> [TASK BRIEF] Among the entries below, how many lines include "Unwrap"? Answer with the number only.

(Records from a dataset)
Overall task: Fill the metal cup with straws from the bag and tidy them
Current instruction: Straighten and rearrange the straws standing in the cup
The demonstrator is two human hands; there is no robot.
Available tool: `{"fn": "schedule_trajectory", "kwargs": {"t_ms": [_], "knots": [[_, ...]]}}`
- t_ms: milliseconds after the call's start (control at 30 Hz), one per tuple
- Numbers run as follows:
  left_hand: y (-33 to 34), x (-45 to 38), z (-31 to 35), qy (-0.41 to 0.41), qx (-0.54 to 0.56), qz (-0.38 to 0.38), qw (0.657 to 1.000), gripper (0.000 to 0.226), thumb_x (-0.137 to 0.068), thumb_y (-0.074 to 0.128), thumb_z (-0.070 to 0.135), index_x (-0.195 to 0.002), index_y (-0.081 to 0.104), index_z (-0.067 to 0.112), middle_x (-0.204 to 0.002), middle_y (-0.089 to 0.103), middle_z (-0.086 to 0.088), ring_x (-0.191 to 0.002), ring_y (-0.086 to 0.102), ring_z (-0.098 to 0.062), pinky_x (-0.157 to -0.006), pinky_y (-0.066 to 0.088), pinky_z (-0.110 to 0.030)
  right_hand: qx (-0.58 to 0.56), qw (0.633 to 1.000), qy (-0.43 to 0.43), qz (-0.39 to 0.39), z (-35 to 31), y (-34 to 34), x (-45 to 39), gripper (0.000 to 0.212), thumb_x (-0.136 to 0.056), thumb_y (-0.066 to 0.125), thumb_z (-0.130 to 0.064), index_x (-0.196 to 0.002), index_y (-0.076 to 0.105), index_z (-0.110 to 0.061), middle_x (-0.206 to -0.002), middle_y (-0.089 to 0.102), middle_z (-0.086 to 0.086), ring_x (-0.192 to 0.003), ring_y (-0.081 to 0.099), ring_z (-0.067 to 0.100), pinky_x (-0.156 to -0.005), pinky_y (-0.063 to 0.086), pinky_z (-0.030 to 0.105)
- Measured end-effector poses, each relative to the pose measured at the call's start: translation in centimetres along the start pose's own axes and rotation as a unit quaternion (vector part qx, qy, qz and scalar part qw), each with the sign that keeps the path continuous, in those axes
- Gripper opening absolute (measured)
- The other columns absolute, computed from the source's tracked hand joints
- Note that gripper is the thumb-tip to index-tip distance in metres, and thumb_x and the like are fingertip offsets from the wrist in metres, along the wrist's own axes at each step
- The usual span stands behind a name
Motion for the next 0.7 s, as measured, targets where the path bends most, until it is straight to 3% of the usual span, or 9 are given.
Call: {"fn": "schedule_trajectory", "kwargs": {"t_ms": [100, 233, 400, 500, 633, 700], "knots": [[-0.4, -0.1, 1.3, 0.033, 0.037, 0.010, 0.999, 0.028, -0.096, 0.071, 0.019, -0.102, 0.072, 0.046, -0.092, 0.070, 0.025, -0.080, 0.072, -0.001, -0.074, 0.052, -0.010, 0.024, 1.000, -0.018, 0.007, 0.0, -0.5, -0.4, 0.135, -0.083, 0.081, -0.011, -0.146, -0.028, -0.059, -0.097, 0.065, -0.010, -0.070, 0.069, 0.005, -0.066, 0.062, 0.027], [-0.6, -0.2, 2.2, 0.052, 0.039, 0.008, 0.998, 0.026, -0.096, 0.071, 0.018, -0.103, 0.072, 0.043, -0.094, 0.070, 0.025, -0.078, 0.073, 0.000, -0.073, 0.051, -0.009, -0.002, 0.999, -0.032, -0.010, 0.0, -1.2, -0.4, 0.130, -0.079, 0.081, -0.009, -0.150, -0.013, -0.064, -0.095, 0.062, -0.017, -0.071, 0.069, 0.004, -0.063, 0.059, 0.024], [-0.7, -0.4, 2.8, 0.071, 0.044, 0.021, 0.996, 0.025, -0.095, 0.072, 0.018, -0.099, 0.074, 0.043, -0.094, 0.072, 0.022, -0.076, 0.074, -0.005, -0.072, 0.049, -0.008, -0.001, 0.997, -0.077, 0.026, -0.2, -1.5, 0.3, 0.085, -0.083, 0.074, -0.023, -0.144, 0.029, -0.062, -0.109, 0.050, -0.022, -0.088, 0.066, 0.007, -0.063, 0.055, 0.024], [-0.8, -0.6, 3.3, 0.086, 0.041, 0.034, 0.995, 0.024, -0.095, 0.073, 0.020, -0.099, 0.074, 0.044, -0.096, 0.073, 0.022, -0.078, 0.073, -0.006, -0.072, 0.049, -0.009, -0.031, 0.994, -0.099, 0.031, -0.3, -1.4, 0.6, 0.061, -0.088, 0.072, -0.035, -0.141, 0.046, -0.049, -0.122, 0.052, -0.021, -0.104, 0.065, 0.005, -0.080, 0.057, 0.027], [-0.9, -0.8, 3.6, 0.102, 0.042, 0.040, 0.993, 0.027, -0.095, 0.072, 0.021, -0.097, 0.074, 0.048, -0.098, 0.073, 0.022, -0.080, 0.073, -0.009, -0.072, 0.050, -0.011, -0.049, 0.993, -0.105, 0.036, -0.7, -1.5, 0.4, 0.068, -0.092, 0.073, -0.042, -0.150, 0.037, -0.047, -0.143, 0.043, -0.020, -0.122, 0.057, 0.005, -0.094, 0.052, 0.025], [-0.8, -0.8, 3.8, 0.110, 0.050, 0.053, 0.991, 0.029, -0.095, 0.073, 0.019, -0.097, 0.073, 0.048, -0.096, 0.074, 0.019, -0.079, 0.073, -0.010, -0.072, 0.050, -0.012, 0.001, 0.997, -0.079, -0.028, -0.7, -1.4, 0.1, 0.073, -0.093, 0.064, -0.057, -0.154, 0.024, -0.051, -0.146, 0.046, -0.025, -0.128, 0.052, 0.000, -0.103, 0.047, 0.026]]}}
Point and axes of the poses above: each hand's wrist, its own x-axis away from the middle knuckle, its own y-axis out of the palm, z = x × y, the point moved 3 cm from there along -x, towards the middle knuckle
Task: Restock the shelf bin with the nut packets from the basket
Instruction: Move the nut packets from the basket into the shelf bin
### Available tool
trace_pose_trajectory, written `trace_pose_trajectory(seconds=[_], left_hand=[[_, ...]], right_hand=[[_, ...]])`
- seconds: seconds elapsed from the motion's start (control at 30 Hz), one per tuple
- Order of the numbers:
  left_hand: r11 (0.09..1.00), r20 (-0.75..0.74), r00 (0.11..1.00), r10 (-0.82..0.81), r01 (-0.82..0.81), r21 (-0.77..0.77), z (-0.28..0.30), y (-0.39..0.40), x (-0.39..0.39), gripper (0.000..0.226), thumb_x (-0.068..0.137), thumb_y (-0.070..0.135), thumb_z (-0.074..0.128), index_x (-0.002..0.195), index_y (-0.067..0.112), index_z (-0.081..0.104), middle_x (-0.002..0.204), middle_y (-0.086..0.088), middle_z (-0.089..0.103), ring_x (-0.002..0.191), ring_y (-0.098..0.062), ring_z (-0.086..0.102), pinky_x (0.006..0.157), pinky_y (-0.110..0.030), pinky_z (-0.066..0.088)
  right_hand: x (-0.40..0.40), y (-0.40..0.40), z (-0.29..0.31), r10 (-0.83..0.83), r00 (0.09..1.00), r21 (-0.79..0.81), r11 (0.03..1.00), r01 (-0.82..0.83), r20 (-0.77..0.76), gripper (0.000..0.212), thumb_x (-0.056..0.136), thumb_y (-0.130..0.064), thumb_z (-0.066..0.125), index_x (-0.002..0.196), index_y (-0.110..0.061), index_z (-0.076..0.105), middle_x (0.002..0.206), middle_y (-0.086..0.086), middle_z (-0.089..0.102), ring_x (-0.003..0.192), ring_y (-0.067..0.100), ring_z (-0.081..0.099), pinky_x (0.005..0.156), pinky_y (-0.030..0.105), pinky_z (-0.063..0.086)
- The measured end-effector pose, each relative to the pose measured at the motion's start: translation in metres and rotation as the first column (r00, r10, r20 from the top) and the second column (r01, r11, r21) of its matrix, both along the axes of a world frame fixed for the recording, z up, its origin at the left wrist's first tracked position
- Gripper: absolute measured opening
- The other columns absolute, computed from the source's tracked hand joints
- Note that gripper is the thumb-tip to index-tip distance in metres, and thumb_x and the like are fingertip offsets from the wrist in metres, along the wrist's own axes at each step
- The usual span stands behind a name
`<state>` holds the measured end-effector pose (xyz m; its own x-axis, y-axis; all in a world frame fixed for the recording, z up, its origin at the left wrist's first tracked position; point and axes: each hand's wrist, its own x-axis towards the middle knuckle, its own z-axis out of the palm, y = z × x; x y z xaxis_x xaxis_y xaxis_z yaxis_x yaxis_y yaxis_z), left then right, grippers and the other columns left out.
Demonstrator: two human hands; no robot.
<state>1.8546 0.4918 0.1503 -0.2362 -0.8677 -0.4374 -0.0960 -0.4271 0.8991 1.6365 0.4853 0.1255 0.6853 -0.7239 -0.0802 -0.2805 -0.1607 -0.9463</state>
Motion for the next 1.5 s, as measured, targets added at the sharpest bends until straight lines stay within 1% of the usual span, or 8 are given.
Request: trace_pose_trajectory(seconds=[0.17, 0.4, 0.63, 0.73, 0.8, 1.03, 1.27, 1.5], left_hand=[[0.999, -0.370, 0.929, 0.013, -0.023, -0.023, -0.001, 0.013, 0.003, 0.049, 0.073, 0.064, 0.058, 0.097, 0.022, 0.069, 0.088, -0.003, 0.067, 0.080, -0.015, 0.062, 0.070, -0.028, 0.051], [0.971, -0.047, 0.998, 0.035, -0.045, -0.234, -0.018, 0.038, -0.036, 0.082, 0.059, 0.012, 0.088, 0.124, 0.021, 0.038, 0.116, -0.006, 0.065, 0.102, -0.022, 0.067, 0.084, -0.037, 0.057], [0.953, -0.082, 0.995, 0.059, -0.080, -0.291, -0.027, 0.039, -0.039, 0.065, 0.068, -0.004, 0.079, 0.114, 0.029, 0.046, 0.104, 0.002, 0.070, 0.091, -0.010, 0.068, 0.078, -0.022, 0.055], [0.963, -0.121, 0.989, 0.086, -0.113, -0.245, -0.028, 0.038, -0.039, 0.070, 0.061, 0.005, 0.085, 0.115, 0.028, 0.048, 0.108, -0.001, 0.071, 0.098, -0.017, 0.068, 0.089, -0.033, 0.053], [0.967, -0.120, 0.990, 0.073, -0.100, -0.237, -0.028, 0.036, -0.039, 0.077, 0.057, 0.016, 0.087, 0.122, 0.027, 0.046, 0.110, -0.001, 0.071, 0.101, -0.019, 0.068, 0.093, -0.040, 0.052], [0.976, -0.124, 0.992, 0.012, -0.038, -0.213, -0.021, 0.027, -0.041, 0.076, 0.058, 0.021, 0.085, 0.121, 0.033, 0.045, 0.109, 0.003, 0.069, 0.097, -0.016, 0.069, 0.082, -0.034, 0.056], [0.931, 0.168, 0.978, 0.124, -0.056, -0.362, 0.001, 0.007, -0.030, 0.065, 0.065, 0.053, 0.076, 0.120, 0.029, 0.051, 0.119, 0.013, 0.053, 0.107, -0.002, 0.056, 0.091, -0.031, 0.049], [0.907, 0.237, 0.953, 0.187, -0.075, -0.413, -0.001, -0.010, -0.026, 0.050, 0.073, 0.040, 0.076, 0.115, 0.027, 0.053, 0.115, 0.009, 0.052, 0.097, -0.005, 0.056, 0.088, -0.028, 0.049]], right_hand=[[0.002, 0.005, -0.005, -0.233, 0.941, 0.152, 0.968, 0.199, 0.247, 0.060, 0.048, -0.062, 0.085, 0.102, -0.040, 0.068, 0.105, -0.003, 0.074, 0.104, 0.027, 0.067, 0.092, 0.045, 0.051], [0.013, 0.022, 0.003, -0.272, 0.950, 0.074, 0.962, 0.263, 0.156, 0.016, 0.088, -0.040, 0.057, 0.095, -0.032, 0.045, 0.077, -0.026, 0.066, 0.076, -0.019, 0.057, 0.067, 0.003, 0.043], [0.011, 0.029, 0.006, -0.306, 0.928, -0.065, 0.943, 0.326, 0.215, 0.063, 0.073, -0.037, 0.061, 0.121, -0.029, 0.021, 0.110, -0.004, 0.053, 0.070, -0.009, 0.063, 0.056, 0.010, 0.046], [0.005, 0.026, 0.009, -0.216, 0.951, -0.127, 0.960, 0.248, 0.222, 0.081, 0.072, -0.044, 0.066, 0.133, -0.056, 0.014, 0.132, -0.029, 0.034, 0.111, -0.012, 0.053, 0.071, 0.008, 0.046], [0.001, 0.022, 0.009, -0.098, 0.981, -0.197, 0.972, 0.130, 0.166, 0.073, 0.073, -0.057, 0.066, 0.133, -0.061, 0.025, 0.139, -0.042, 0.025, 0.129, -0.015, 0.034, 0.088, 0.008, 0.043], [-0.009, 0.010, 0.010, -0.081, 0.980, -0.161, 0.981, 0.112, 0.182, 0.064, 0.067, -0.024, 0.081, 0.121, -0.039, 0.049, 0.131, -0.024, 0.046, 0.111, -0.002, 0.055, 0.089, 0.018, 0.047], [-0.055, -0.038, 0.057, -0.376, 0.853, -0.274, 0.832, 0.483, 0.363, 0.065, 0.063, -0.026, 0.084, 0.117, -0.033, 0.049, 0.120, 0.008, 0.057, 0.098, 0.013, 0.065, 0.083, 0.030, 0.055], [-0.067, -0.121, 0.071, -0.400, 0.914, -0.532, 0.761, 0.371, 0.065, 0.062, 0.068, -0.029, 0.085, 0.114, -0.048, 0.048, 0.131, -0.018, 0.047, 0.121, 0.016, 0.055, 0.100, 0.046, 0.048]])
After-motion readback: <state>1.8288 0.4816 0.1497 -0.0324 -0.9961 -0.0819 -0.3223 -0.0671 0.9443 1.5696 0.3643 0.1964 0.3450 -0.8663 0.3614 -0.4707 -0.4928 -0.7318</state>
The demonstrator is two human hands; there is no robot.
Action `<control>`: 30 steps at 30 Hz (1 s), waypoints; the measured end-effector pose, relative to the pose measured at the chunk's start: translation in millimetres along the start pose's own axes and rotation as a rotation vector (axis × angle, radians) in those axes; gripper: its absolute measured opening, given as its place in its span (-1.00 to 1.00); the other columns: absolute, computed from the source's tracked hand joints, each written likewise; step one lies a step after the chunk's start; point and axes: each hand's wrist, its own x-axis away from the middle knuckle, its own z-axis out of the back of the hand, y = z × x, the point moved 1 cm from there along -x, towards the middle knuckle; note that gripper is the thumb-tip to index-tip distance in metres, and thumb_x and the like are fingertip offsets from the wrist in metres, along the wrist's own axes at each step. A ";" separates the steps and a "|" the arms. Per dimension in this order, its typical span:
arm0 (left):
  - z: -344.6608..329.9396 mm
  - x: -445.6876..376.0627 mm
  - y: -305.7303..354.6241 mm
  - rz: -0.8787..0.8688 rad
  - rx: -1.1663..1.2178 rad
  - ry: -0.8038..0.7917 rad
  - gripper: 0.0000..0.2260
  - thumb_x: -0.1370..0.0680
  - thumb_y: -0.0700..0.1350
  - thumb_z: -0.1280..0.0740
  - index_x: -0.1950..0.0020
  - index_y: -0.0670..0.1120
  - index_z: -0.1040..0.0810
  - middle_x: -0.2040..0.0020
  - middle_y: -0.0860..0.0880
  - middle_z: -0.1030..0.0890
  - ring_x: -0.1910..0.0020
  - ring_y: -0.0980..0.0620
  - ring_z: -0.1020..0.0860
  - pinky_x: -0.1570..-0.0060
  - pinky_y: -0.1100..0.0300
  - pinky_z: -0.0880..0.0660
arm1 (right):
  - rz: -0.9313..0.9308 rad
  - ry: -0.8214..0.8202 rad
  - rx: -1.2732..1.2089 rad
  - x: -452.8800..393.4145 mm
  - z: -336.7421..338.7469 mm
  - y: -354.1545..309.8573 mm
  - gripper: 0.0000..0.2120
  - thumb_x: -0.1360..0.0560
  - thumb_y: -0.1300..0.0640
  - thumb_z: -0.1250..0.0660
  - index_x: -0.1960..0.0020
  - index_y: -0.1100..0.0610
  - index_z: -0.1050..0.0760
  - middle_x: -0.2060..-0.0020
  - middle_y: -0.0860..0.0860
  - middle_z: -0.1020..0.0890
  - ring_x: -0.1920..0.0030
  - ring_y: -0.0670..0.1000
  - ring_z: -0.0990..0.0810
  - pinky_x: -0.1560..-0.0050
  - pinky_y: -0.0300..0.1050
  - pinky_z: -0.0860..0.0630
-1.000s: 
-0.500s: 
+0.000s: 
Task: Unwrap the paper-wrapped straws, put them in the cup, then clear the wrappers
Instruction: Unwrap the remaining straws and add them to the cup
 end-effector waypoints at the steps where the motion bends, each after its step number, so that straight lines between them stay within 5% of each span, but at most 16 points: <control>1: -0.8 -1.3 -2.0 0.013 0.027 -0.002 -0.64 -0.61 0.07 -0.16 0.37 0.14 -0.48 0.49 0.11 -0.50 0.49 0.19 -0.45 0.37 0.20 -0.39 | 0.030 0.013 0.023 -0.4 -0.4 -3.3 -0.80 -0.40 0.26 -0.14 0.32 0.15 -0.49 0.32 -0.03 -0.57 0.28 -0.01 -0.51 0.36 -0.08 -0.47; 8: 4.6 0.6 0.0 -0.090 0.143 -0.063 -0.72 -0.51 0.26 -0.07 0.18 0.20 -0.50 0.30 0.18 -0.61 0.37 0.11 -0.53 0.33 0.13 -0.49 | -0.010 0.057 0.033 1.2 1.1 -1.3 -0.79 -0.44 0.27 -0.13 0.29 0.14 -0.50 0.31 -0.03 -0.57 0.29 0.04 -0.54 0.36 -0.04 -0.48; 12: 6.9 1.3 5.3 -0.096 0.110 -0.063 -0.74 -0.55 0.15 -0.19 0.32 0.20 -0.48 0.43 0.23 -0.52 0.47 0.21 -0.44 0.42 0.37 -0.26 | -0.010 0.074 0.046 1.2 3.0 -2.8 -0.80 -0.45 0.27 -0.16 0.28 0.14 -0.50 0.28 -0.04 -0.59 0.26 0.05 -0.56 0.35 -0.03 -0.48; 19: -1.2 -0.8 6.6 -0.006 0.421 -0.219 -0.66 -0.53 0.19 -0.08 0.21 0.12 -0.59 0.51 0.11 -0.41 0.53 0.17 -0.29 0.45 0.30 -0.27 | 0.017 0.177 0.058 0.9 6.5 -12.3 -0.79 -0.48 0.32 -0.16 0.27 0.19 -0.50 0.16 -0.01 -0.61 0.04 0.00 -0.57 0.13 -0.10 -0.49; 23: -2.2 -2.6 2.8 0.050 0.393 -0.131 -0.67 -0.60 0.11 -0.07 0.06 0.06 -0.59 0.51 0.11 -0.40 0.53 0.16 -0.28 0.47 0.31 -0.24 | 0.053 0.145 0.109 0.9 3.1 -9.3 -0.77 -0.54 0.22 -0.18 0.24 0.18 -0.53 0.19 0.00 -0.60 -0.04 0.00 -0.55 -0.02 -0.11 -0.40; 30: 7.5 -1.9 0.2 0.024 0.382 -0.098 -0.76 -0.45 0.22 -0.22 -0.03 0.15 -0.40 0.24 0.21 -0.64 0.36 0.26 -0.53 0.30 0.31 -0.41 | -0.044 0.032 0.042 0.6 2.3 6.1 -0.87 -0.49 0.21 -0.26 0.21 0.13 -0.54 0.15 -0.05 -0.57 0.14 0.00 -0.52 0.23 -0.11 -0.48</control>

> [ANSWER FOR THIS EXERCISE] 2